Servono poi nuove idee e modelli di assistenza per accompagnare i pazienti dopo l’uscita dall’ospedale. Una volta curata la fase acuta della malattia con un intervento chirurgico o un ciclo di chemioterapia, radioterapia o immunoterapia, inizia una fase che può essere lunga e delicata e che coinvolge sia i malati sia i loro familiari.
Le ASL offrono servizi di assistenza domiciliare che a volte non sono sufficienti, ma possono essere integrati dai familiari, con l’aiuto delle associazioni di volontariato, per garantire le cure più adatte ed efficaci ed evitare nuovi ricoveri in ospedale.
L’ospedalizzazione domiciliare o territoriale è una particolare modalità di assistenza che in pratica trasferisce parte dell’attrezzatura e assistenza ospedaliera a domicilio, mettendo a disposizione dei malati anziani le risorse stabilite in base alle esigenze della persona, come una sorta di abito cucito su misura. Il servizio dovrebbe essere coordinato dal medico di medicina generale, in modo da coprire in modo capillare il territorio. Inoltre, coinvolge infermieri professionali, che forniscono l’assistenza specializzata, e operatori, spesso comunali, che provvedono a bisogni meno clinici ma non meno importanti, per esempio l’igiene personale dei malati. Quando un paziente si rivolge ai servizi di assistenza domiciliare integrata (ADI), disponibili presso molte ASL in Italia, un’équipe specializzata (medico, infermiere professionale, assistente sociale ed eventualmente terapista della riabilitazione) valuta la situazione e prepara un piano di assistenza personalizzato. Il piano viene discusso anche con il malato e la sua famiglia, e viene poi applicato alla vita di tutti i giorni.
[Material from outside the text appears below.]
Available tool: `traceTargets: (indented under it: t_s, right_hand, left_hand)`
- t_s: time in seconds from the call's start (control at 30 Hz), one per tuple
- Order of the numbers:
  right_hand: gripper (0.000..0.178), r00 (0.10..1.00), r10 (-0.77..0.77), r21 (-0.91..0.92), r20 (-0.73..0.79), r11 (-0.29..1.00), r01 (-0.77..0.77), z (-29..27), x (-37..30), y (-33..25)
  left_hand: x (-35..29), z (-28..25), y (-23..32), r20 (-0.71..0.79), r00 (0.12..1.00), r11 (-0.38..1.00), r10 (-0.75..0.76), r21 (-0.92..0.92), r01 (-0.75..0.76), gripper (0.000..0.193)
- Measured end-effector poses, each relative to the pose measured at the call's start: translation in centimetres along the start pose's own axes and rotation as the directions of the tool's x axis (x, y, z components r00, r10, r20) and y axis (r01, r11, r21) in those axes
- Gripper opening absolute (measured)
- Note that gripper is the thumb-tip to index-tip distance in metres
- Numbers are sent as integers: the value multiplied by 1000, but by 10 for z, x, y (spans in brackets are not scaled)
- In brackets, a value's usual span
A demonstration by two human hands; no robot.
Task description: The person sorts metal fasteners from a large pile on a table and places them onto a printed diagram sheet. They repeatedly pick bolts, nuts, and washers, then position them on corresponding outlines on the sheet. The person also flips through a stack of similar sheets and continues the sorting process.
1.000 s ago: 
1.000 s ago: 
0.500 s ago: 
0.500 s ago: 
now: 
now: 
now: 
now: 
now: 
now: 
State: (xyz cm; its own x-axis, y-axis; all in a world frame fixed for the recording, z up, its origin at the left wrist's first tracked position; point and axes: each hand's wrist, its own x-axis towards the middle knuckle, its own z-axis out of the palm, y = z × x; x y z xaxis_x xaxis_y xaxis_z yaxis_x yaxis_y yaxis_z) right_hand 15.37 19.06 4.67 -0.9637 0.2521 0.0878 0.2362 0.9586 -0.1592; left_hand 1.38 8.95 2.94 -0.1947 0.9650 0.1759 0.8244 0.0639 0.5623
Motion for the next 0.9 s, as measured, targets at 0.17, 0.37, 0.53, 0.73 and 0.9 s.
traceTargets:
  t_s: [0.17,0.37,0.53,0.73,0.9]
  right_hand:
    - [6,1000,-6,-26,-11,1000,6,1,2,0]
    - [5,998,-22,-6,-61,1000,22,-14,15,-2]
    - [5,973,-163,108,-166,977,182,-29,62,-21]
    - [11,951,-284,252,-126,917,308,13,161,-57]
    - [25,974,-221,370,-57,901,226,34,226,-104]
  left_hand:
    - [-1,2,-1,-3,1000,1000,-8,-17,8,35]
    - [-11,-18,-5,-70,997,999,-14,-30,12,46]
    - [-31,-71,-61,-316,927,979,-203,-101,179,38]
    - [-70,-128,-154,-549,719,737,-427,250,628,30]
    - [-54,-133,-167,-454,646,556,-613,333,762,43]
Il medico di medicina generale assume il ruolo di responsabile clinico del paziente, mentre gli specialisti ospedalieri sono disponibili per consulenze e coordinano gli aspetti pratici legati ad appuntamenti e controlli richiesti dal medico che segue l’anziano. Infine, i servizi sociosanitari del comune organizzano le altre figure necessarie alle cure igieniche e alla preparazione dei pasti, se necessario.